Ce retard de transposition est susceptible, pour la cour administrative d'appel, d’engager la responsabilité de l’État en réparation du préjudice moral subi de ce fait par les salariés que représentent les organisations syndicales requérantes.

Le juge administratif reconnaît que les syndicats sont fondés à agir car elles justifient d’un préjudice moral résultant de l’atteinte portée à l’intérêt collectif que la loi leur donne pour objet de défendre. Elles peuvent dès lors demander réparation du préjudice ainsi subi, en conclut la cour administrative d'appel.

Alors que les organisations syndicales avaient demandé le versement à chacune de 50 000 euros, au regard de leur nombre d’adhérents et de leur audience au niveau national et interprofessionnel, le juge d'appel  limite l'indemnisation de leur préjudice à hauteur de 10 000 euros chacune. Pour fixer ce montant, elle tient compte du caractère diffus du préjudice invoqué et sa limitation dans le temps du fait des décisions du Conseil constitutionnel et de la Cour de cassation, laquelle a interprété les dispositions du code du travail, lorsque c’était possible, dans un sens permettant de donner plein effet à l’article 7 de la directive 2003/88/CE ou les a laissées inappliquées à l’invitation de la Cour de justice de l’Union européenne (CJUE).

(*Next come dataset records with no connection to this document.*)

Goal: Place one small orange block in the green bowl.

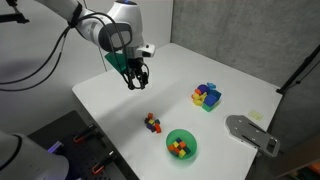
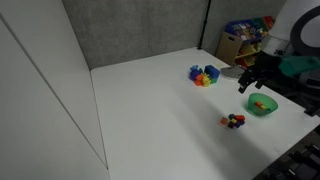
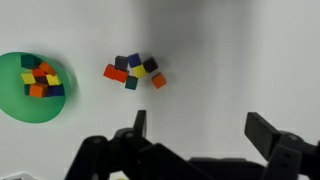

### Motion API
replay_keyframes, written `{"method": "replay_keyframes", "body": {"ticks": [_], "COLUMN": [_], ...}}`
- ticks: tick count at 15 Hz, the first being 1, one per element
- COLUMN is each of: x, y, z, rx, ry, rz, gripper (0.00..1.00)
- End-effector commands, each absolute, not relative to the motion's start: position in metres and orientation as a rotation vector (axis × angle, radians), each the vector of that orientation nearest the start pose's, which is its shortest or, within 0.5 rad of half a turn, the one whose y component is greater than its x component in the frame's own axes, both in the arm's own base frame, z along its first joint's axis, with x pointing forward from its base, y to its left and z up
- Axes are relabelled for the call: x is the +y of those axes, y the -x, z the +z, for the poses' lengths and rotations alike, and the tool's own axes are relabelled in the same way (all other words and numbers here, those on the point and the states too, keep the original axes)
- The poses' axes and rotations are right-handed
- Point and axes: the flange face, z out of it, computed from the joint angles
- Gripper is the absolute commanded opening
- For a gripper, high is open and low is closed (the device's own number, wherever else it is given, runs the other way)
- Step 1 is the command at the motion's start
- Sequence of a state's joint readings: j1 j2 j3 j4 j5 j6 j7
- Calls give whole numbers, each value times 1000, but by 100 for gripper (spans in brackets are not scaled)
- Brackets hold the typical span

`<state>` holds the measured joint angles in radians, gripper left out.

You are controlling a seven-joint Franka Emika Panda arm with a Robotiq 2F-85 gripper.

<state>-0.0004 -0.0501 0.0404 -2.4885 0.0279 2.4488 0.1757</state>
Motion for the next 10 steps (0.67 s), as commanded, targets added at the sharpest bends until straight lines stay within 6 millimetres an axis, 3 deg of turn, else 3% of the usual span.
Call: {"method": "replay_keyframes", "body": {"ticks": [1, 10], "x": [13, -4], "y": [-478, -514], "z": [291, 196], "rx": [210, -80], "ry": [3098, 3082], "rz": [17, 34], "gripper": [100, 100]}}
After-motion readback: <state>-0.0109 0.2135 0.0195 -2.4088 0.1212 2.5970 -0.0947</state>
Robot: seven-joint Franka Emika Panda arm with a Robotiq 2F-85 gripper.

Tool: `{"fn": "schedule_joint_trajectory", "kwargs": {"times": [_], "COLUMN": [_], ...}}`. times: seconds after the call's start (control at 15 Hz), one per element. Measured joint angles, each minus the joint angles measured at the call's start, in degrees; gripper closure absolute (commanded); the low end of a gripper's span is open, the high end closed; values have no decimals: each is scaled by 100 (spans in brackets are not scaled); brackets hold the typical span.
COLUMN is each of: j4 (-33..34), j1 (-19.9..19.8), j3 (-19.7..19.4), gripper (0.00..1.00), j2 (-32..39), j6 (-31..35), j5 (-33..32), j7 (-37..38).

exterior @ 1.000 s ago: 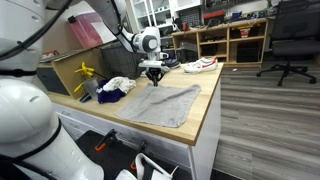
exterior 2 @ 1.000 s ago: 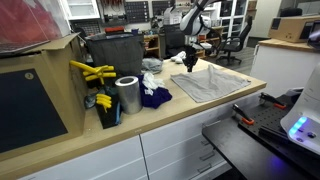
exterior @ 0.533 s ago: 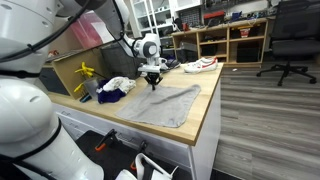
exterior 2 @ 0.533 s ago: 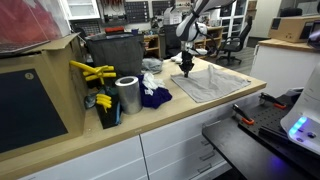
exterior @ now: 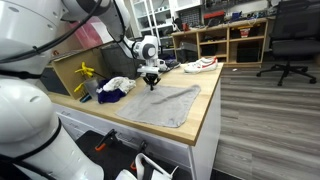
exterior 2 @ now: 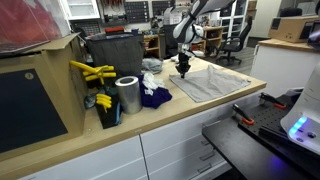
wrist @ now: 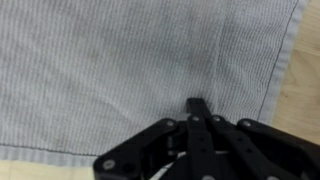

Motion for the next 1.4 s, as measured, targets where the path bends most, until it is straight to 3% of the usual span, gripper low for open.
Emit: {"fn": "schedule_joint_trajectory", "kwargs": {"times": [0.73, 0.8, 0.87, 1.13, 1.4], "j4": [362, 361, 358, 110, -544], "j1": [121, 148, 168, 250, 260], "j3": [177, 186, 203, 206, 55], "gripper": [100, 74, 73, 44, 16], "j2": [231, 230, 223, -112, -1022], "j6": [-1, -1, -1, -7, -178], "j5": [0, -1, -5, -181, -508], "j7": [0, 0, 0, 0, 8]}}
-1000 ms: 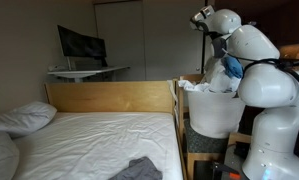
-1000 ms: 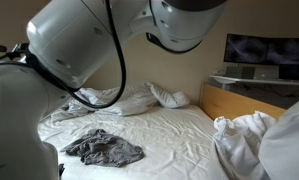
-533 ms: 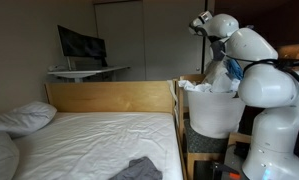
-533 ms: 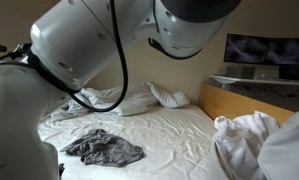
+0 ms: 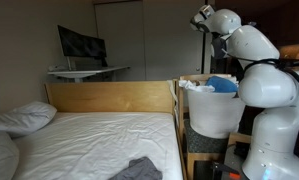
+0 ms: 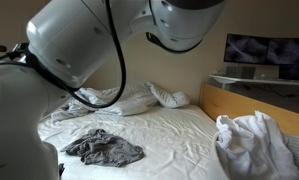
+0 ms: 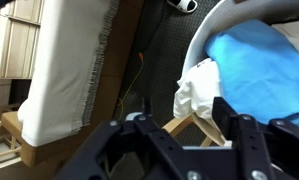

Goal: Put the shirts on the bed into the basket

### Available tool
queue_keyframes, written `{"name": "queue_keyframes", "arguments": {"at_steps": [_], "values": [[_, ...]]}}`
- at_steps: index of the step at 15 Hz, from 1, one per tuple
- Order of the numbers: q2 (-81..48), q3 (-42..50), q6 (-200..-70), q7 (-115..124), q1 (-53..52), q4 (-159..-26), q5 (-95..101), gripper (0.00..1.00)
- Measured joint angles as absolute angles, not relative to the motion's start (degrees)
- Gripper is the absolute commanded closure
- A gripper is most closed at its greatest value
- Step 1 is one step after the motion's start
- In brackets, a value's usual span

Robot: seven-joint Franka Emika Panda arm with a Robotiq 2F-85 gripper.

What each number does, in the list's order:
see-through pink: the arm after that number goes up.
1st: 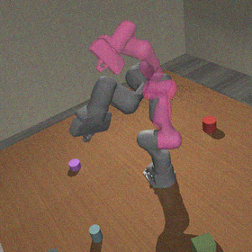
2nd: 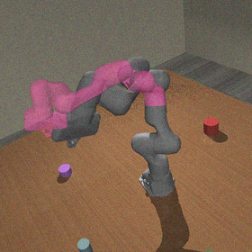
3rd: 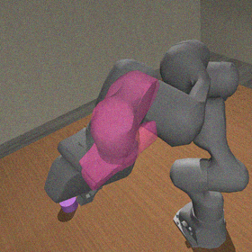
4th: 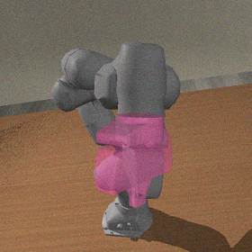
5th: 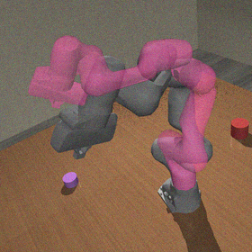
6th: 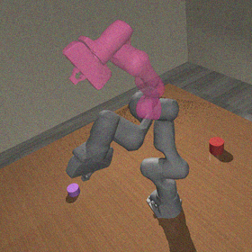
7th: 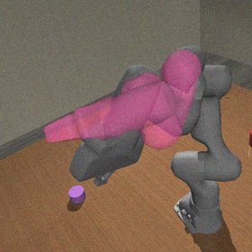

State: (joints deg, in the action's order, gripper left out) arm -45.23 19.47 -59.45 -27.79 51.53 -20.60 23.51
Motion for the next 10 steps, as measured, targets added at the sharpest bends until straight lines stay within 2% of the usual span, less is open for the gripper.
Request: {"name": "queue_keyframes", "arguments": {"at_steps": [2, 10], "values": [[-44.79, 19.68, -59.46, -29.81, 51.54, -20.29, 23.65, 0.00], [-43.80, 21.77, -67.53, -36.77, 49.42, -20.40, 28.74, 0.00]]}}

Une solution en conformité avec la position de la Cour de cassation

Cette décision de la cour d'appel administrative de Versailles va dans le sens de la position de la Cour de cassation. Depuis 2013, dans ses rapports annuels elle demande au législateur à modifier le code du travail, en insérant le principe d’acquisition des droits à congés payés durant le congé maladie d’origine non professionnelle. Cette modification permettrait d’éviter la multiplication des actions en responsabilité contre l’État pour défaut de transposition de la directive de 2003 et mettrait fin à 20 ans de non-conformité au droit européen.